Syllabus D. Recording Transactions And Events D3. Inventory

D3e. Costs included in valuing inventories 5 / 10

Syllabus D3e)

Recognise which costs should be included in valuing inventories.


The cost of inventories will consist of all the following costs

  1. Purchase

  2. Costs of conversion

  3. Other costs incurred in bringing the inventories to their present location and condition, e.g. carriage inwards

Costs of purchase

IAS 2 lists the following as comprising the costs of purchase of inventories

  • Purchase price; plus

  • Import duties and other taxes; plus

  • Transport, handling and any other cost directly attributable to the acquisition of finished goods, services and materials; less

  • Trade discounts, rebates and other similar amounts

Costs of conversion

Costs of conversion of inventories consist of two main parts

  1. Costs directly related to the units of production, e.g. direct materials, direct labour

  2. Fixed and variable production overheads that are incurred in converting materials into finished goods, allocated on a systematic basis.

Fixed production overheads are those indirect costs of production that remain relatively constant regardless of the volume of production, e.g. the cost of factory management and administration.

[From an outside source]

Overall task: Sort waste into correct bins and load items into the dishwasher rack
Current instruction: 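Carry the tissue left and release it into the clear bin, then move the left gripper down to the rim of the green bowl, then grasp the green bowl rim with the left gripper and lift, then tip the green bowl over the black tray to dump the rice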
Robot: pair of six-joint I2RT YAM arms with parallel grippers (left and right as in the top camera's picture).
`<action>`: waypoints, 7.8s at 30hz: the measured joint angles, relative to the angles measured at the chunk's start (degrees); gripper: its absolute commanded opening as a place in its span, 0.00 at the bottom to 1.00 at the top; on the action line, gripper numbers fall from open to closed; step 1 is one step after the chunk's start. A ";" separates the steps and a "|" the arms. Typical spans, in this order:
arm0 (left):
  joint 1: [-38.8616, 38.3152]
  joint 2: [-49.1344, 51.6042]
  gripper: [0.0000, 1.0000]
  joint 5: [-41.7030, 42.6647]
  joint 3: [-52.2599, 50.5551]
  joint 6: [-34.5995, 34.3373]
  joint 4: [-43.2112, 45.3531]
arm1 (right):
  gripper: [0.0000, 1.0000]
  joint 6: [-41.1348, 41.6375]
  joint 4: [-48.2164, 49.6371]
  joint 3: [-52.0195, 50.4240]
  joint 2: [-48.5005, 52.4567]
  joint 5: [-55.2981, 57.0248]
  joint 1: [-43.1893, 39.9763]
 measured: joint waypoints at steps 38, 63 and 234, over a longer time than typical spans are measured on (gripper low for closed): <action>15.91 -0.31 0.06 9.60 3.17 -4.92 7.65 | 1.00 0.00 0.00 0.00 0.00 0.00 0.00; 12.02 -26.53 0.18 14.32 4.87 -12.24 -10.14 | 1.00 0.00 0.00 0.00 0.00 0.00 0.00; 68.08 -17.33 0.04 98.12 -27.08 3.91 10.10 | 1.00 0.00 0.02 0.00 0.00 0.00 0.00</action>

Variable production overheads are those indirect costs of production that vary directly, or nearly directly, with the volume of production, e.g. indirect materials and labour. (IAS 2)

Net Realisable Value

The net realisable value of an item is essentially its net selling proceeds after all costs have been deducted.

It is calculated as:

estimated selling price x
less: estimated costs of completion (x)
less: estimated selling and distribution costs (x)

As a general rule, assets should not be carried at amounts greater than those expected to be realised from their sale or use.

In the case of inventories this amount could fall below cost when items are damaged or become obsolete, or where the costs to completion have increased in order to make the sale.